The women I interviewed established breast-feeding targets, stated in terms of duration and quantities to be produced, and sought to avoid commercial formula during their babies’ first year of life, in accordance with the American Academy of Pediatrics’ then-recent recommendation concerning exclusive breast-feeding (1997). Once the goal was established, these women engaged in constant evaluation of their “success.” Employing the terms “supply” and “demand,” they reported how much their infants drank each day and how this quantity measured against the amounts they were able to produce and/or pump (see Dykes, 2005 for similar imagery among British women).

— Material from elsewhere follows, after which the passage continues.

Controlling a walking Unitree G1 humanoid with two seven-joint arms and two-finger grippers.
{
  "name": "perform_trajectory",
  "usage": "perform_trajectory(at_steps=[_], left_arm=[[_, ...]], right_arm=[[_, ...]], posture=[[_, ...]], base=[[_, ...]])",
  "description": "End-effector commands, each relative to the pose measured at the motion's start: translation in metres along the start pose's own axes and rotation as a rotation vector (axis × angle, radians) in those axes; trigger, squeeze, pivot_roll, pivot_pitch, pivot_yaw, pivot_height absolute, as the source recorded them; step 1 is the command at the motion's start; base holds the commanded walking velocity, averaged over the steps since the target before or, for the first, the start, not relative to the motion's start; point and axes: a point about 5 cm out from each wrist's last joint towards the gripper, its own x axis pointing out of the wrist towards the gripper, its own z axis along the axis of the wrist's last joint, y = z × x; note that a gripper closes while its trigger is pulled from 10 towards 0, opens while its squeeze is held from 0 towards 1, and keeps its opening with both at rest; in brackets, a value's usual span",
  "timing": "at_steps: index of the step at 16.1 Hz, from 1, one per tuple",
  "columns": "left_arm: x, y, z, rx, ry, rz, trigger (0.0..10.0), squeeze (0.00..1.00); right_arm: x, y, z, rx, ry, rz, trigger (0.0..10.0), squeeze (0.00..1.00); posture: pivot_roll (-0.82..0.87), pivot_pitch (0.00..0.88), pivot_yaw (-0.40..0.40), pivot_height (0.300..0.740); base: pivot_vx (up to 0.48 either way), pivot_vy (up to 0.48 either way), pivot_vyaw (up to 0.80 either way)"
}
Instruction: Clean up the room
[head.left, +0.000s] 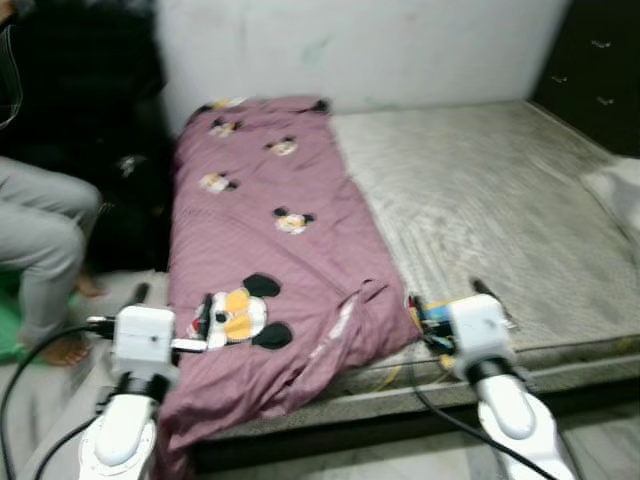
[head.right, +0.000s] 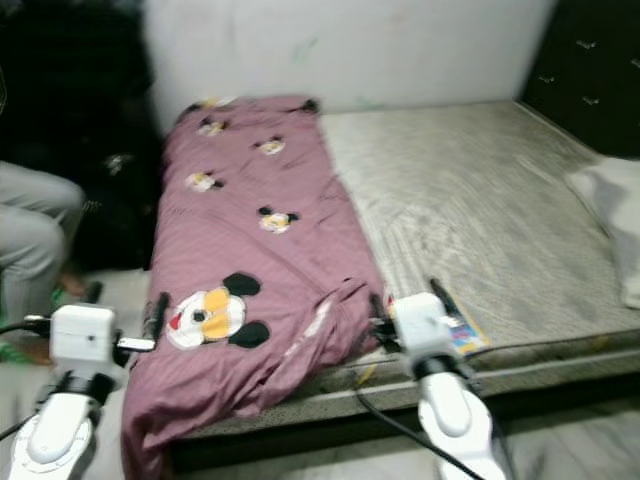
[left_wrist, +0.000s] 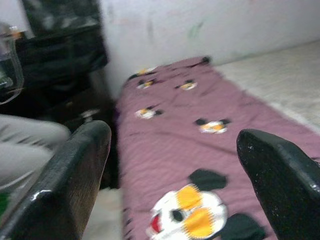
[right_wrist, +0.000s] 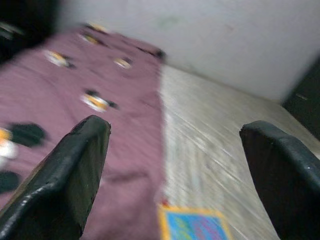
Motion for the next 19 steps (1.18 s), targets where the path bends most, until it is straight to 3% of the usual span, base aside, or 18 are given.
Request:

Though more pronounced amongst women who pumped their breasts at work (Avishai, 2004), the emphasis on “making it” to the one-year mark without introducing breast milk alternatives, and the focus on quantities produced and pumped, was shared by most interviewees.

Consequently, while a handful viewed formula as liberation from full-time motherhood, formula-feeding generated almost universal anxieties. Janine apologized to her baby when she first offered her a bottle of formula. Denise proudly reported that her son had “negligible amounts of formula in his first six months of life.” Bridgett viewed formula as junk food—``it’s like feeding your baby potato chips.'' Leslie, who suffers from severe migraines and occasionally could not nurse her daughter until her medication cleared out of her system, “kept a backlog of milk in the freezer.” Like other women who were concerned about their emergency “stash,” she felt nervous if she “had fewer than eight 4-ounce bottles in the freezer. Because then what would I feed her?”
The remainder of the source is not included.